ASSIGNED TASK:
Your task is to work out how many lines in the data include the word "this". Reply with the number alone.

===== RECORDS SHOWN =====

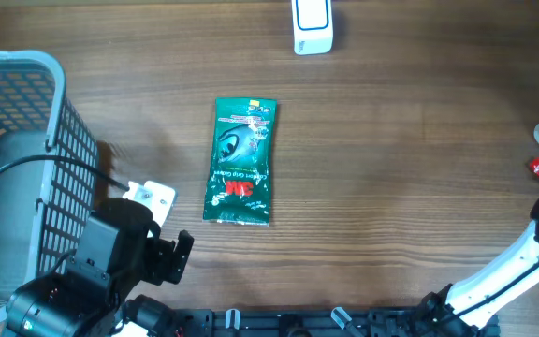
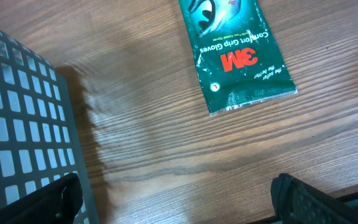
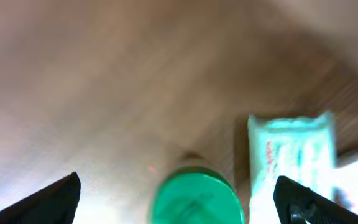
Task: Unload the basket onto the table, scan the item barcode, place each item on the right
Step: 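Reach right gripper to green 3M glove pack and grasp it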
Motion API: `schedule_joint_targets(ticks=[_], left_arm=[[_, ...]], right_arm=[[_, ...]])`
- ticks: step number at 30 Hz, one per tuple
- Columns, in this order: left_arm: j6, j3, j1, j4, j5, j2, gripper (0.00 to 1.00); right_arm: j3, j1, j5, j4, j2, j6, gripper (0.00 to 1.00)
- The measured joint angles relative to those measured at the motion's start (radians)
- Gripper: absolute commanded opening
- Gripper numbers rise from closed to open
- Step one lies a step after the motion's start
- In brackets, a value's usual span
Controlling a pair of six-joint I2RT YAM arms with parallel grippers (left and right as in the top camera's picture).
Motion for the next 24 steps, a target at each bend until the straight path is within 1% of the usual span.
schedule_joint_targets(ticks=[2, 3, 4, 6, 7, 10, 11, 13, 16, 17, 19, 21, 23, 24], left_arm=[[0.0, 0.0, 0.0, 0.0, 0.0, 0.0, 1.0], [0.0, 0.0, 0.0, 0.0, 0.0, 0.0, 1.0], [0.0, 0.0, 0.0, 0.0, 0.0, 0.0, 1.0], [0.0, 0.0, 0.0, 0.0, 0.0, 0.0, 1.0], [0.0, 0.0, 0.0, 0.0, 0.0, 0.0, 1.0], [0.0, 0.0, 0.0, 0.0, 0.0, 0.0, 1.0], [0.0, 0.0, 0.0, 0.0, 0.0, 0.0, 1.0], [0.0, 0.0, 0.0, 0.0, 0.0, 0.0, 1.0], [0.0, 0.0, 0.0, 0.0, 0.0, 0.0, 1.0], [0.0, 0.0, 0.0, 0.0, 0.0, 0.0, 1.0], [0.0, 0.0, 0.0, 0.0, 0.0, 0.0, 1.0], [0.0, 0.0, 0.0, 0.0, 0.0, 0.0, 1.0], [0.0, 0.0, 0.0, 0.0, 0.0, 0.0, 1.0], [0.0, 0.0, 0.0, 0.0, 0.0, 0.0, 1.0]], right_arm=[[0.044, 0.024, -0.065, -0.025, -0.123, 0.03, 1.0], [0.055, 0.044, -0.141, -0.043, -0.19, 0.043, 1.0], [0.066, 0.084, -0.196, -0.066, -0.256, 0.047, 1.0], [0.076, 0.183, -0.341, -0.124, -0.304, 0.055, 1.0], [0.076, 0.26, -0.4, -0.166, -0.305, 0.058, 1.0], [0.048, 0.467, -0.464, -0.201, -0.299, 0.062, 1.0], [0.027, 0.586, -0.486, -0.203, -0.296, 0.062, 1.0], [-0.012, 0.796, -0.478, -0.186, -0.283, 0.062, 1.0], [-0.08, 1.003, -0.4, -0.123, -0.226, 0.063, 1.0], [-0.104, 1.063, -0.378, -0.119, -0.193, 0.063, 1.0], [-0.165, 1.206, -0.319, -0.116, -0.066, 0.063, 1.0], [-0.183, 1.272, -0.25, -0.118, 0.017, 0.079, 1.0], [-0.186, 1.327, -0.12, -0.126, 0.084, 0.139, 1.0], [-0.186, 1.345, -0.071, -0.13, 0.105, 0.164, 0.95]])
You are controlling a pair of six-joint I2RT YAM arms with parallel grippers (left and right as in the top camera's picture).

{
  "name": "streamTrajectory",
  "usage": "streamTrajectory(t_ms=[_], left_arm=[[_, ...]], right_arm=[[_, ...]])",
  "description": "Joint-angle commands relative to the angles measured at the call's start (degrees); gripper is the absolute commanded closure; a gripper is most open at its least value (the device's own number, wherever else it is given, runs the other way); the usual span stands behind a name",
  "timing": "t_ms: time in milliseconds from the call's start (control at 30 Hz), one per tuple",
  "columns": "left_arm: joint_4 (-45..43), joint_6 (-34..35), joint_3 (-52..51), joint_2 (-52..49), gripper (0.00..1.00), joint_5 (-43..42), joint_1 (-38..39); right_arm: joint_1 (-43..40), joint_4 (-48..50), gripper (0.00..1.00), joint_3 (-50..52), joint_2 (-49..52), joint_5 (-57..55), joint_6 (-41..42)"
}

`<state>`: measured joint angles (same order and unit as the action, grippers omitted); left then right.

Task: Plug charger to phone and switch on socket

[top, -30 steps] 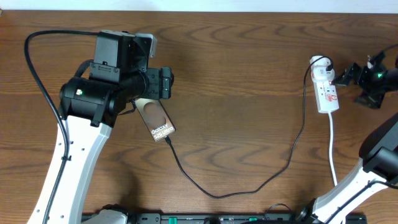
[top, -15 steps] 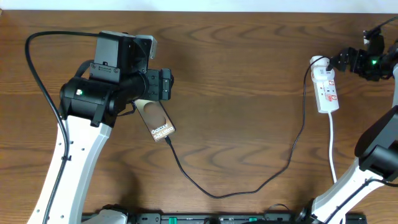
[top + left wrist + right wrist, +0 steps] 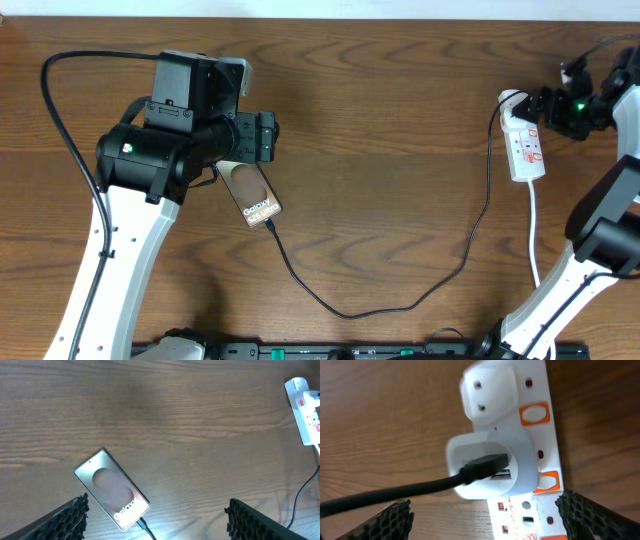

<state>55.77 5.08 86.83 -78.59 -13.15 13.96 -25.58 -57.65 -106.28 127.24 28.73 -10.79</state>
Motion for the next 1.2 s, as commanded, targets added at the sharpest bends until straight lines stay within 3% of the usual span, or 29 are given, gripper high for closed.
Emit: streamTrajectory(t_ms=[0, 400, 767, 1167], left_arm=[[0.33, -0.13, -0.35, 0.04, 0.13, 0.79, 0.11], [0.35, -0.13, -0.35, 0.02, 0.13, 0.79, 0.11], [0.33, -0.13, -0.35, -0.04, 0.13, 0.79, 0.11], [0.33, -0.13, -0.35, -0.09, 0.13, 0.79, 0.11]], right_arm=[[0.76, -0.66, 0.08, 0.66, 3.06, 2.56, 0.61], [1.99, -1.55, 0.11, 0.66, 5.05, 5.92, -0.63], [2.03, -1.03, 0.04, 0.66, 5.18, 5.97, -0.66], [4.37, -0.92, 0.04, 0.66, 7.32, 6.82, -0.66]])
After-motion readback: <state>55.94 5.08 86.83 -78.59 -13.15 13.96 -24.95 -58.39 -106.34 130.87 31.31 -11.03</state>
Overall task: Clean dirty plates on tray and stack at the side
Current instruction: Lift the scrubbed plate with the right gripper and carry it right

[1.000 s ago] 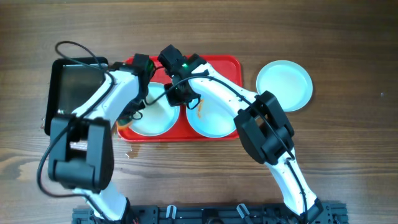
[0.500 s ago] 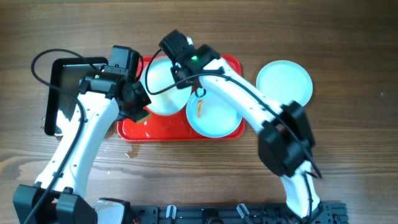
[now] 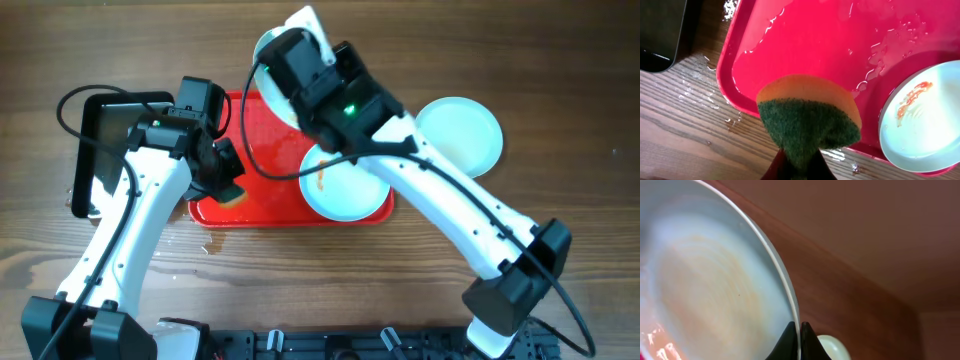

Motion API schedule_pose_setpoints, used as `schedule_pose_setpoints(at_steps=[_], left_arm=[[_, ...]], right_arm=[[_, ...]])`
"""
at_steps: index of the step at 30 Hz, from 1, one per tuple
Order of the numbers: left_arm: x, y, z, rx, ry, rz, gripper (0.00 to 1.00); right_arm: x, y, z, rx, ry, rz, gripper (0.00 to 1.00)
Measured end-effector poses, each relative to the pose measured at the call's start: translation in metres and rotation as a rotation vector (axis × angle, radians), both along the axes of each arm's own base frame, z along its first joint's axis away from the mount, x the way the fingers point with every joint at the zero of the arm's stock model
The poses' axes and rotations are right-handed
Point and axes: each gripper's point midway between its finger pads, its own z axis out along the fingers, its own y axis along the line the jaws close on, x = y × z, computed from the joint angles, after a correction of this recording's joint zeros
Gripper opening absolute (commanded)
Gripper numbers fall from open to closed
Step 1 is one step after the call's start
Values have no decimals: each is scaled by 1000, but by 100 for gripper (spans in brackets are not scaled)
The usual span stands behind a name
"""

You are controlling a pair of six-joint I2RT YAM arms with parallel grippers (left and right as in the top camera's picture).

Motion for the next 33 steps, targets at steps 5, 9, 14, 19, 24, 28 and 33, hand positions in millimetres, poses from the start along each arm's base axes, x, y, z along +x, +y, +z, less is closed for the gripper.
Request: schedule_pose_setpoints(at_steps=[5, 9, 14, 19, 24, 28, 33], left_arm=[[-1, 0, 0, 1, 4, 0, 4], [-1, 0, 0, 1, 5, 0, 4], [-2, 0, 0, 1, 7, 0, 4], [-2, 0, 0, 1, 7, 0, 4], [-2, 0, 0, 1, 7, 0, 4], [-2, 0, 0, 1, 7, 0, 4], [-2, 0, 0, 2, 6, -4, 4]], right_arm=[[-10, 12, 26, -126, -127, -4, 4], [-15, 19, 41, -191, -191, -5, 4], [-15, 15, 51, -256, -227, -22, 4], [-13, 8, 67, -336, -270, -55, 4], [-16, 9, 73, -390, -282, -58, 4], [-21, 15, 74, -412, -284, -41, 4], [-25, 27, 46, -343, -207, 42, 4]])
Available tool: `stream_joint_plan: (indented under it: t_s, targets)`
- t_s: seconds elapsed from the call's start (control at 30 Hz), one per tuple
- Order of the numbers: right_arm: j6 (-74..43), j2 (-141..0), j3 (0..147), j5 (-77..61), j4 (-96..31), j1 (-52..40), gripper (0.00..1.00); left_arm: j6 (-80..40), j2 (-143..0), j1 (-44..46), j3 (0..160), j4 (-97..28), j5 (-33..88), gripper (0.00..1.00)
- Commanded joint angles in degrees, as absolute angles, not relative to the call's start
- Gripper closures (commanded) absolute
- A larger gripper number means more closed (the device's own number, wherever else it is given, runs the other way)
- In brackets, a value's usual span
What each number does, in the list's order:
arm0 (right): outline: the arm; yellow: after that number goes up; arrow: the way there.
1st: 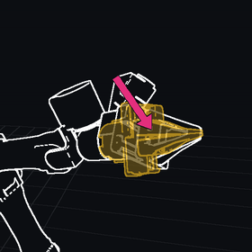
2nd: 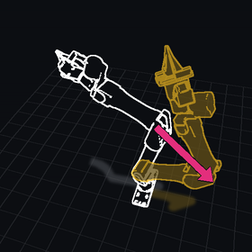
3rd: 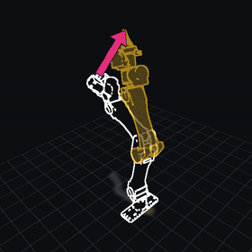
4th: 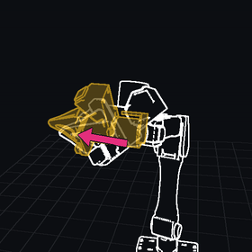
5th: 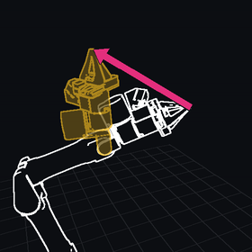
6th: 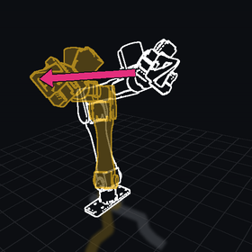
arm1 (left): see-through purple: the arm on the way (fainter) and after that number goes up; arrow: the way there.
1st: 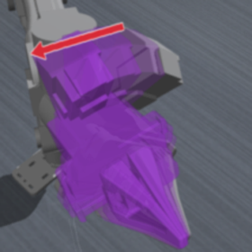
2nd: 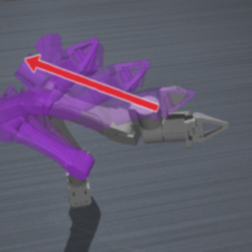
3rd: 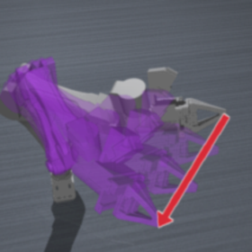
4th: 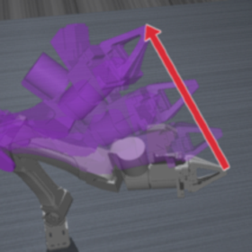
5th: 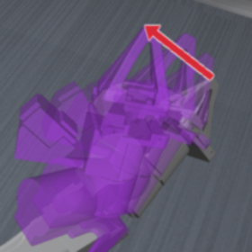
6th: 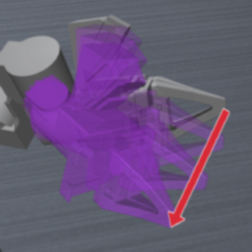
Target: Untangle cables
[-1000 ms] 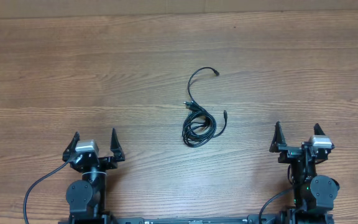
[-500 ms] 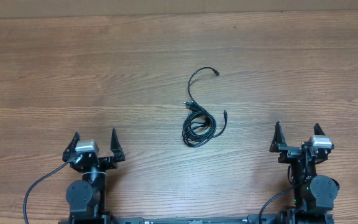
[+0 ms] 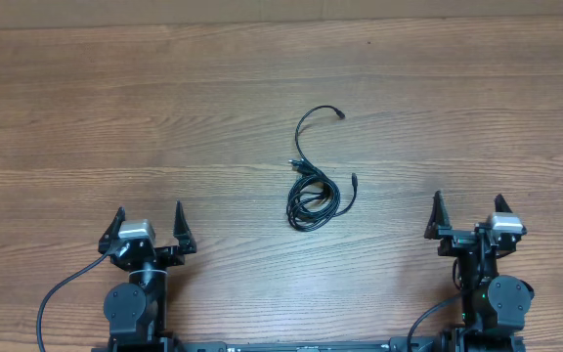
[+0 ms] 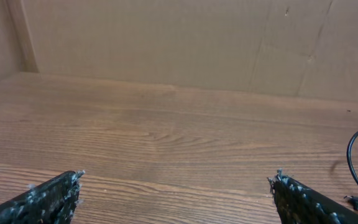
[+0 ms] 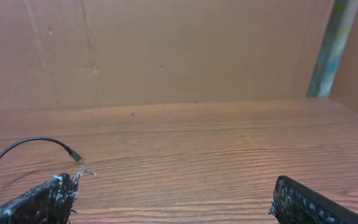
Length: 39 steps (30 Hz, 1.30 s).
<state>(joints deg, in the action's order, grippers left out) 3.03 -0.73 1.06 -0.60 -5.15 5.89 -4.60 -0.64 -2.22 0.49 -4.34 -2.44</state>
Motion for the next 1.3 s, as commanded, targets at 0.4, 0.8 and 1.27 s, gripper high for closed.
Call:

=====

RESPONSE AREA:
2